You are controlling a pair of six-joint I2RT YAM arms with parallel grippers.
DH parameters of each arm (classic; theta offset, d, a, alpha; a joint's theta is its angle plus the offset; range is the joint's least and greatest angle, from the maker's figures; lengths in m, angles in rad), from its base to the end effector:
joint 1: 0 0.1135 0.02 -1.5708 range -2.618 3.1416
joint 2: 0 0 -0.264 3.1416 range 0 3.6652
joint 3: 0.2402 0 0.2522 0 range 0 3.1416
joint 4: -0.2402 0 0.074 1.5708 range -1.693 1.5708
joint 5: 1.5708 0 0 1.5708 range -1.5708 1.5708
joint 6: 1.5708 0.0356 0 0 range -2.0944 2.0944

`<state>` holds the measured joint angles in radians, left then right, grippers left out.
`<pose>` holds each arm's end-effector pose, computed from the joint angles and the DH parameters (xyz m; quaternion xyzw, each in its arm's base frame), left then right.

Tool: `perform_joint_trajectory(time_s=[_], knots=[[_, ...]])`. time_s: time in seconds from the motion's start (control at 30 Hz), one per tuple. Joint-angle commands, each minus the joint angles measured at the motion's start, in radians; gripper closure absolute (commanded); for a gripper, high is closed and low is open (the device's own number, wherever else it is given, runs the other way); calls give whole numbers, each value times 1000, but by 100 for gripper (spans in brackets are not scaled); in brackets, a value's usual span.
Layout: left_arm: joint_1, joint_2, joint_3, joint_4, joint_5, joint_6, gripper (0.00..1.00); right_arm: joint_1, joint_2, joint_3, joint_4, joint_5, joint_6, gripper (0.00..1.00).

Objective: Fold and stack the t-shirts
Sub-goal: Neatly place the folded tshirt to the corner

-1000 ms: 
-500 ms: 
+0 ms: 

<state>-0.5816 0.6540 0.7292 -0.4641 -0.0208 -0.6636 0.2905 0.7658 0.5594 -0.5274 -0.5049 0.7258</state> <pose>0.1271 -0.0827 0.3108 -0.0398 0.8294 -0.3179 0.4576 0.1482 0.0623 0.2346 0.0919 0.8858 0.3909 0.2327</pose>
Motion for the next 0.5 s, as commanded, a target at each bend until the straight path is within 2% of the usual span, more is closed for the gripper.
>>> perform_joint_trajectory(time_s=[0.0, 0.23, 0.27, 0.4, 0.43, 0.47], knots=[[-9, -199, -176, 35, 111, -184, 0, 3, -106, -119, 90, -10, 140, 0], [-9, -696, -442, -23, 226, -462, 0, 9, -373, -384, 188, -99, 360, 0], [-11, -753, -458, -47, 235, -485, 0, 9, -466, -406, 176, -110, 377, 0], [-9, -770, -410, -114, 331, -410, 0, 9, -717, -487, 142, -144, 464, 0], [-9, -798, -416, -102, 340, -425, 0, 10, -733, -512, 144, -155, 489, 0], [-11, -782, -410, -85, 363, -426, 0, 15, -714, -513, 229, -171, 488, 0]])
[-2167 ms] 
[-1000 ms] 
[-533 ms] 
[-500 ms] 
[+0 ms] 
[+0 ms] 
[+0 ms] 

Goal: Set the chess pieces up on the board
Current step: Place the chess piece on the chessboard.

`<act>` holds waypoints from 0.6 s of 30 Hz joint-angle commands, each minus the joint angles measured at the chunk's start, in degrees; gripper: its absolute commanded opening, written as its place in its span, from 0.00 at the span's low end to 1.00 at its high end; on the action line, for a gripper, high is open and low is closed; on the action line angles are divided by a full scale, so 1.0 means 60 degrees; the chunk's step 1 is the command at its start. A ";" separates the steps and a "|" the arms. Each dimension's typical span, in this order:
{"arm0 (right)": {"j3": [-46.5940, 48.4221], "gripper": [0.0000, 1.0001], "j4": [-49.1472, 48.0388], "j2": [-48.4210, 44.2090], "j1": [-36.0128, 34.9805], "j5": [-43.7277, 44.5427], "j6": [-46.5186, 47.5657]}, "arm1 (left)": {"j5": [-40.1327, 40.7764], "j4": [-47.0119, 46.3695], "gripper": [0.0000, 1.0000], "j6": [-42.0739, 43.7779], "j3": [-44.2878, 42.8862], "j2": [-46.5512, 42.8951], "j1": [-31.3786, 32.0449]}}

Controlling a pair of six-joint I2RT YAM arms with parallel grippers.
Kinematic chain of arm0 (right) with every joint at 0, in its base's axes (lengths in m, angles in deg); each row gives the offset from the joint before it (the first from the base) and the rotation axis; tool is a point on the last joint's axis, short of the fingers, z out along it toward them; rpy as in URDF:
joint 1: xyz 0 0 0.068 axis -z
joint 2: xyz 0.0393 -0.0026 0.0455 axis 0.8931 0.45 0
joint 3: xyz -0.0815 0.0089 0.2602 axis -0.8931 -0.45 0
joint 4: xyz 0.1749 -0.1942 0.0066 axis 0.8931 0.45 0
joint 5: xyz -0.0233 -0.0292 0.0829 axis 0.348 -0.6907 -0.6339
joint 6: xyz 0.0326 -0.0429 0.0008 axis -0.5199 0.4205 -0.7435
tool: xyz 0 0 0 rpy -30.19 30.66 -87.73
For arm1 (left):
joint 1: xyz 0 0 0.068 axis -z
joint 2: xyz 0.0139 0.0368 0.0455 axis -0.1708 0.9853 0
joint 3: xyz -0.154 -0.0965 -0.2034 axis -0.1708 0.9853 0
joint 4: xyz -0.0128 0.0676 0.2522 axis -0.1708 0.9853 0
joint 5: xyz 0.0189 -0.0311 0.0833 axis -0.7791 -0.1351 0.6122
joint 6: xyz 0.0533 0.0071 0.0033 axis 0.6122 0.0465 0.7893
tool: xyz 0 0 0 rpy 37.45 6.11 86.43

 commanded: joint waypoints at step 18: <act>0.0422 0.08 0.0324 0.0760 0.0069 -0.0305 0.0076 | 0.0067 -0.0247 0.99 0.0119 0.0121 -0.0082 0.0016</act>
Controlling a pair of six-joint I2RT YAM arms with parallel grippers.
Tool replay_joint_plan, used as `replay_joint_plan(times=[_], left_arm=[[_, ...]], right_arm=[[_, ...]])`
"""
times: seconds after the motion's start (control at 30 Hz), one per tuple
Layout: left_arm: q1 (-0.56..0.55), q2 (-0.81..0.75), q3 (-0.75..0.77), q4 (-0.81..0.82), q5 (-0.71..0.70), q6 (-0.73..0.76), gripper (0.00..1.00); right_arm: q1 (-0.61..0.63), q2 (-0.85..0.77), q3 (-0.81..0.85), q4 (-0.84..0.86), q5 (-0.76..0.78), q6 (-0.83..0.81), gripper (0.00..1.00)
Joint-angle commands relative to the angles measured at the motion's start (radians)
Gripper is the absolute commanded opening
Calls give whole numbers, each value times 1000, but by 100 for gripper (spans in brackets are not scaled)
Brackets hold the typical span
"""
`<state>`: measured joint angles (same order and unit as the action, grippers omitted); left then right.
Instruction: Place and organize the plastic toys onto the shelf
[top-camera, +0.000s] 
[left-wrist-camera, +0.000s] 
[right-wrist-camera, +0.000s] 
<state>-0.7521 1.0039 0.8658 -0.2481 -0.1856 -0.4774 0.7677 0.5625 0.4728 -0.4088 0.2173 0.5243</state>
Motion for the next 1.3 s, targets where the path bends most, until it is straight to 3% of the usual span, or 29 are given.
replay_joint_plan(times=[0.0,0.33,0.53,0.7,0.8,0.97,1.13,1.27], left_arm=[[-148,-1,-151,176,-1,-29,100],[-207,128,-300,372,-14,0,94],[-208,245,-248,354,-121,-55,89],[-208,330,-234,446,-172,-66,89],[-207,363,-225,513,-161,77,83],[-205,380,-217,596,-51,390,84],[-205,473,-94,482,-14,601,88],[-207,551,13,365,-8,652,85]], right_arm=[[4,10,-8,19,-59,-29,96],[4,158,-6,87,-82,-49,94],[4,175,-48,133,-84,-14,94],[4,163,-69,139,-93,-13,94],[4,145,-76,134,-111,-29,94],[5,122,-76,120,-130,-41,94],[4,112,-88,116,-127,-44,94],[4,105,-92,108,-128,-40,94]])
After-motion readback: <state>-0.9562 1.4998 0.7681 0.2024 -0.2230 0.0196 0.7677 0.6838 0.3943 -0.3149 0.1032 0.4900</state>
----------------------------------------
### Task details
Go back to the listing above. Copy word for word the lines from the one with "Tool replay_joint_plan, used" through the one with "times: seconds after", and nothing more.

### Answer to the problem
Tool replay_joint_plan, used as `replay_joint_plan(times=[_], left_arm=[[_, ...]], right_arm=[[_, ...]])`
"""
times: seconds after the motion's start (control at 30 Hz), one per tuple

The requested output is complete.